Inspiratory-cycle instillation of endotracheal epinephrine in porcine arrest

Abstract

Objective: To compare timed inspiratory-cycle endotracheal (ET) instillation of epinephrine (EPI) with instillation during apnea during CPR.

Methods: Prospective randomized laboratory comparison of two ET-EPI instillation techniques in 24 preadolescent anesthetized and paralyzed Yucatan swine (mean weight 10.3 +/- 1.5 kg) with apnea-induced hypoxic and hypercarbic cardiopulmonary arrest. After 8 minutes of cardiopulmonary arrest and 1 minute of CPR, 500 microgram(s) (50 +/- 7 microgram(s)/kg) of radiolabeled ET EPI was either administered timed to a ventilator inpspiratory cycle (IN, n = 15) or injected during apnea (DA, n = 9) using a monitoring lumen built into the sidewall of the ET tube. Injection technique was carefully controlled regarding ET-tube position, dilution, flush, and pressure-limited mechanical ventilations. CPR was resumed and continued for 5 minutes. If resuscitation occurred, monitoring was continued for one hour. Outcome variables included pulmonary EPI distribution pattern (DIST), plasma exogenous and total EPI levels, successful resuscitation, and hemodynamic response.
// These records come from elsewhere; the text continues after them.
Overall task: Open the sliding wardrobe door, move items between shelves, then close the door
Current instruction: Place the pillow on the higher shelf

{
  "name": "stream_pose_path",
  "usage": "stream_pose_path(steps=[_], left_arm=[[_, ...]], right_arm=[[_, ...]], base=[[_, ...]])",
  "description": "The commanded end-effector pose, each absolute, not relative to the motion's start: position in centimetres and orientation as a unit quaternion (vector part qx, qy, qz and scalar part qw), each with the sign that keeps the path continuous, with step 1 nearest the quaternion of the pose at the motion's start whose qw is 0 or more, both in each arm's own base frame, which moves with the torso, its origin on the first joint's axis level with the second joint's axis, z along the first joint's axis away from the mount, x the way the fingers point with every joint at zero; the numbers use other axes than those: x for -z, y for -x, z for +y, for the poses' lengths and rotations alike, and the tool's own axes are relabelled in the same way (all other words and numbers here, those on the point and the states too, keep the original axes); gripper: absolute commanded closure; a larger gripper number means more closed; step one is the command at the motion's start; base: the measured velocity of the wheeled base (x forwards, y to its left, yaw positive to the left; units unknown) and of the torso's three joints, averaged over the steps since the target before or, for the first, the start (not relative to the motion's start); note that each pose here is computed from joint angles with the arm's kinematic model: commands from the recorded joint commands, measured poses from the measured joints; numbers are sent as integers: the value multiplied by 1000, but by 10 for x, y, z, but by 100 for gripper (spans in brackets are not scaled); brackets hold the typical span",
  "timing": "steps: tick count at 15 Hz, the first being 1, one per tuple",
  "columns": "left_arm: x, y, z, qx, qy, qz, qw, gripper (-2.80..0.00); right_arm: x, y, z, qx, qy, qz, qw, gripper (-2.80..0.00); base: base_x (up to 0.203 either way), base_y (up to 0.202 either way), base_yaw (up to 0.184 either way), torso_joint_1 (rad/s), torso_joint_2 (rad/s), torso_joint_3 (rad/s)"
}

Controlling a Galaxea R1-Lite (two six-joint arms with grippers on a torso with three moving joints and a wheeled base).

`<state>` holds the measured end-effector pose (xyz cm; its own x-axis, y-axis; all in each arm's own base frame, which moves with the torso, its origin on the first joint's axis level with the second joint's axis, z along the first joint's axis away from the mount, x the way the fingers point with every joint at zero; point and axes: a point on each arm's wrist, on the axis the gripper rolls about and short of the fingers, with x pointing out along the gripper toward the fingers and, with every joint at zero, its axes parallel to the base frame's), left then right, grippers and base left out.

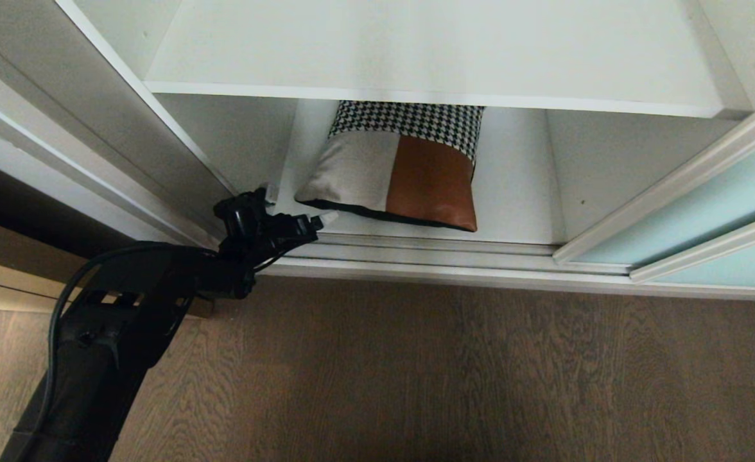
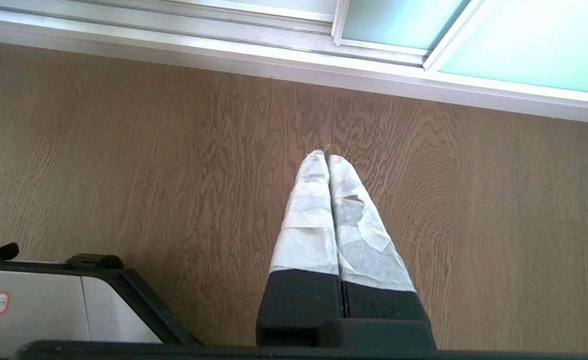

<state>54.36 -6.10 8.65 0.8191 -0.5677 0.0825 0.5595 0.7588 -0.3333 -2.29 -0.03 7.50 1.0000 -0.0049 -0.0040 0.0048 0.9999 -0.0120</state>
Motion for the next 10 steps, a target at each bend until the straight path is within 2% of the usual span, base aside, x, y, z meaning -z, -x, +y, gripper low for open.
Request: stream_pose_path(steps=[1, 6, 7, 8, 10], left_arm=[[-90, -544, -52, 281, 175, 2, 944, -280], [-97, -545, -26, 245, 174, -22, 953, -280], [-98, -545, -27, 246, 174, -23, 953, -199], [-98, -545, -28, 248, 177, -22, 952, 0], [-92, -546, -31, 254, 180, -15, 950, 0]], right_arm=[[-75, 23, 0, 2, 6, 1, 1000, 0], [-75, 23, 0, 2, 6, 2, 1000, 0], [-75, 23, 0, 2, 6, 1, 1000, 0], [-75, 23, 0, 2, 6, 1, 1000, 0], [-75, 23, 0, 2, 6, 1, 1000, 0]], base=[[0, 0, 0, 0, 0, 0], [0, 0, 0, 0, 0, 0], [0, 0, 0, 0, 0, 0], [0, 0, 0, 0, 0, 0], [0, 0, 0, 0, 0, 0]])
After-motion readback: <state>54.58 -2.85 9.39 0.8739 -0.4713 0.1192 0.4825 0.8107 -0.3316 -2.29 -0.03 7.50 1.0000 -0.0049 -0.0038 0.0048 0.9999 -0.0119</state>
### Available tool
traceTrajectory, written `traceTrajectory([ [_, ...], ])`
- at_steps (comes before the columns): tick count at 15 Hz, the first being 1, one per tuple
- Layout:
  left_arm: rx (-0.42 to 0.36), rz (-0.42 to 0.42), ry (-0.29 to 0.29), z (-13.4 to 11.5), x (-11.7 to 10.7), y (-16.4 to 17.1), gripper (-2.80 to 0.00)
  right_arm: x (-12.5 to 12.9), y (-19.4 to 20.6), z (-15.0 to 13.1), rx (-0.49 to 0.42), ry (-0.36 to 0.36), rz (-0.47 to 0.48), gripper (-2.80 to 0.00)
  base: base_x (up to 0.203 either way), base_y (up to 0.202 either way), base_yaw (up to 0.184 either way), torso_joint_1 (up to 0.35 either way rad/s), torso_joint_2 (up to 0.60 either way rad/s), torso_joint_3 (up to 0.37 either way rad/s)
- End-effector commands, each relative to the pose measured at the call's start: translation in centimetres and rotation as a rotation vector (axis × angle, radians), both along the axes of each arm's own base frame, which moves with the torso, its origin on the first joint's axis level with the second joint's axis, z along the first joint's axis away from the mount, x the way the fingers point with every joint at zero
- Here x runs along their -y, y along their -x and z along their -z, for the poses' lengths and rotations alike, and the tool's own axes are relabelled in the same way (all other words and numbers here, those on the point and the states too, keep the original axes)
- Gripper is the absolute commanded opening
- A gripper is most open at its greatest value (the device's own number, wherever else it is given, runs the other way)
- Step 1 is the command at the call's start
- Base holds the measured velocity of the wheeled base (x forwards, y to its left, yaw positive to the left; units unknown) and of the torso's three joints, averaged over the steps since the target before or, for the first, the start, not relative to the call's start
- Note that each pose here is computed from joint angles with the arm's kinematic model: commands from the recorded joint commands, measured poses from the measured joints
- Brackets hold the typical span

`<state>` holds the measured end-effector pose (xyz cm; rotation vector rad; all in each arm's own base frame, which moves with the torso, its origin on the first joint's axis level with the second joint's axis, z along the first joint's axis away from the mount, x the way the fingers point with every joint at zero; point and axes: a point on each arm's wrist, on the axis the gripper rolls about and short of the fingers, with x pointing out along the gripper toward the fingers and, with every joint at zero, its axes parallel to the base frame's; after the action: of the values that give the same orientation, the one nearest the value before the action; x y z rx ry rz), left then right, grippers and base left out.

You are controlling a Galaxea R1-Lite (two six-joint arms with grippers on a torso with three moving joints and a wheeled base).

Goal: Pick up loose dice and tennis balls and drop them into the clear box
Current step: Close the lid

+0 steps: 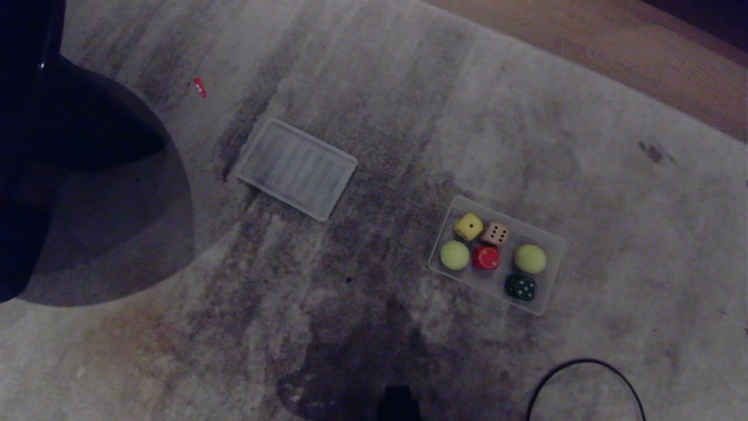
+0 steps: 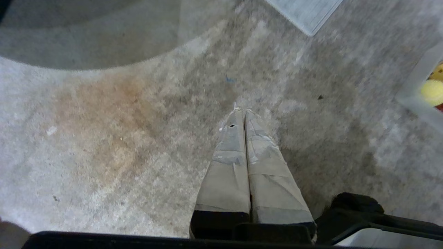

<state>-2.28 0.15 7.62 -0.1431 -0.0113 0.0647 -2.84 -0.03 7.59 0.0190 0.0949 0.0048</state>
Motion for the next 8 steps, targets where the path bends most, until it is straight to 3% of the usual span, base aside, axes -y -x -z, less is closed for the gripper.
traceTrajectory([
  [1,-0.002,-0.001,0.001,0.03,0.0,-0.02,-2.8,0.0,-0.02,-0.01,-0.003,0.0,0.0,-2.8,0.0,0.0,0.0,0.002,0.01,0.204],
  [8,-0.002,-0.001,0.001,0.03,0.0,-0.02,-2.8,0.0,-0.02,-0.01,-0.003,-0.002,0.0,-2.8,0.0,0.0,0.0,0.003,0.0,0.205],
])
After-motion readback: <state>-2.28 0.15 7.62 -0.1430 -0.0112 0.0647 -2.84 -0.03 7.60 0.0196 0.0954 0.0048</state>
Results: Bilateral DIST occurred in 58% of the pigs, with significantly more bilateral DISTs for IN versus DA pigs (p = 0.01). Plasma radiolabeled exogenous EPI counts were significantly greater for IN versus DA pigs (p = 0.03). Total plasma EPI levels rose significantly above baseline over time within each group, but showed no difference between the IN and DA groups at any time point. Successful resuscitation occurred in 21% of the pigs, with no difference between IN and DA pigs (p = 0.38).

Conclusion: When other aspects of ET EPI instillation are optimized and controlled during porcine hypoxic-hypercarbic arrest, timed inspiratory-cycle installation of ET EPI (50 microgram(s)/kg) results in an improved bilateral DIST and greater exogenous EPI absorption. However, in this severe pediatric asphyxial arrest model using a 50-microgram(s)/kg dose, inspiratory-cycle instillation does not improve the resuscitation rate or hemodynamic response over currently recommended instillation during apnea.